Abstract

Background The typical bunionette deformity often presents as pain over the lateral margin of the fifth metatarsal head. There have been numerous operative treatments described for this pathology. The purpose of this study was to evaluate the results after a reverse Ludloff osteotomy in cases of severe bunionette deformities. Methods Between 2008 and 2012, 16 patients received a reverse Ludloff osteotomy of the fifth metatarsal due to a symptomatic type II or III bunionette that failed nonoperative treatment. We retrospectively reviewed charts, radiographic images, postoperative AOFAS (American Orthopaedic Foot and Ankle Society) lesser toe scores, and the EQ-5D at a mean of 41.9 months (range, 31-74 months) of follow-up. Additionally, limitation in activities of daily living, pain, and patient satisfaction were assessed. Results At latest follow-up, the mean AOFAS lesser toe score was 86.6 points and the mean EQ-5D score was 14.1. Fifteen patients had no or only little limitations. Fifteen out of 16 patients were satisfied or predominantly satisfied.
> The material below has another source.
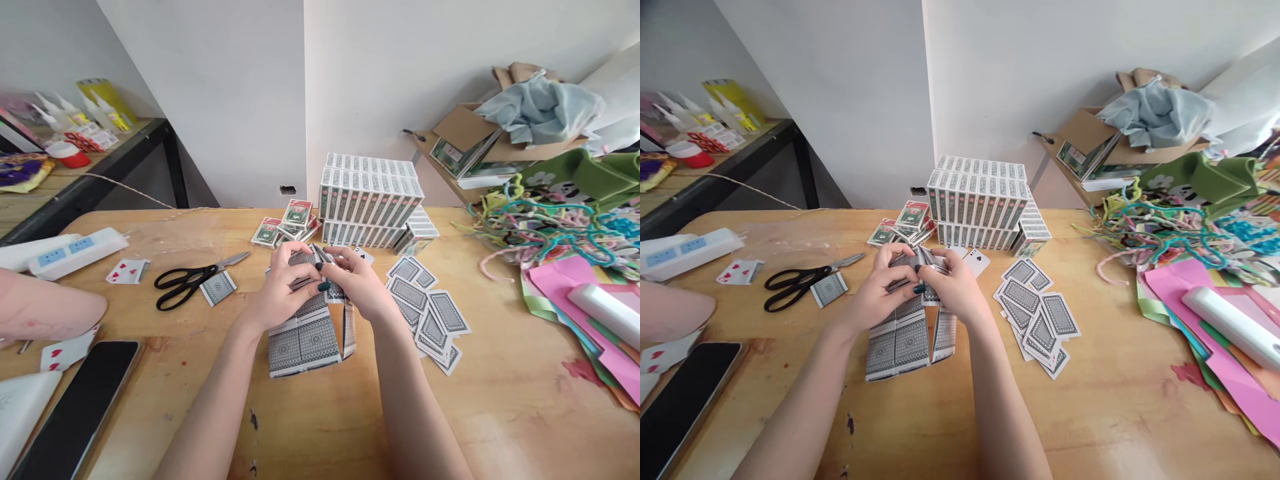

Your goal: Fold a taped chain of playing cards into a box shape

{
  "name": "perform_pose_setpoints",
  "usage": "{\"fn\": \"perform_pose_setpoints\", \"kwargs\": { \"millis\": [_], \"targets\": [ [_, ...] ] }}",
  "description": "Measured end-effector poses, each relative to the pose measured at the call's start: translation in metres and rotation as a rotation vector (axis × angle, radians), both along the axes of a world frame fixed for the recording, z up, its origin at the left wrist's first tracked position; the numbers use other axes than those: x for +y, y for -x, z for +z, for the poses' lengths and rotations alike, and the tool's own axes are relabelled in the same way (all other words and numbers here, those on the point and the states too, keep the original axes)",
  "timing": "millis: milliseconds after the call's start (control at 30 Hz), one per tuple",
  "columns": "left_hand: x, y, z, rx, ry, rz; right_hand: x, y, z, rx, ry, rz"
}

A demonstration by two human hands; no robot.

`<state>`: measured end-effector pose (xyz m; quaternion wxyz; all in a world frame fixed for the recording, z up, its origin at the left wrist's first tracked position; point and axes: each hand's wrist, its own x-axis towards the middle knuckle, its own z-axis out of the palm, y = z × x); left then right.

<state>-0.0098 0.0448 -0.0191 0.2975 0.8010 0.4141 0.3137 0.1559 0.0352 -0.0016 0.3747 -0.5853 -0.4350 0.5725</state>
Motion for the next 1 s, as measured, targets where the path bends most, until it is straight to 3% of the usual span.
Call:
{"fn": "perform_pose_setpoints", "kwargs": {
  "millis": [200, 533, 1000],
  "targets": [
    [0.000, -0.001, -0.002, 0.014, -0.044, 0.022, -0.001, 0.000, 0.006, -0.058, -0.003, 0.003],
    [0.000, 0.001, -0.003, -0.049, -0.061, -0.010, 0.000, 0.002, -0.003, -0.084, -0.034, -0.010],
    [0.005, 0.010, -0.012, -0.171, -0.067, -0.066, 0.000, -0.014, 0.003, 0.280, 0.060, 0.063]
  ]
}}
Radiographic analysis showed for type II deformities a correction of the lateral bowing from 8.1° down to 0.67° (P < .001). The fourth-fifth intermetatarsal angle (4-5 IMA) improved from a mean of 13.2° to a mean of 5.2° (P < .001). The length of the fifth metatarsal was unchanged (P > .05). There were no observed complications, and no revision was necessary. Conclusion In the present study, the reverse Ludloff osteotomy had a high satisfaction rate and no complications. It provided radiographic correction of the deformity and may be considered in the surgical treatment of severe bunionette deformities. Therapeutic, Level IV: Case series.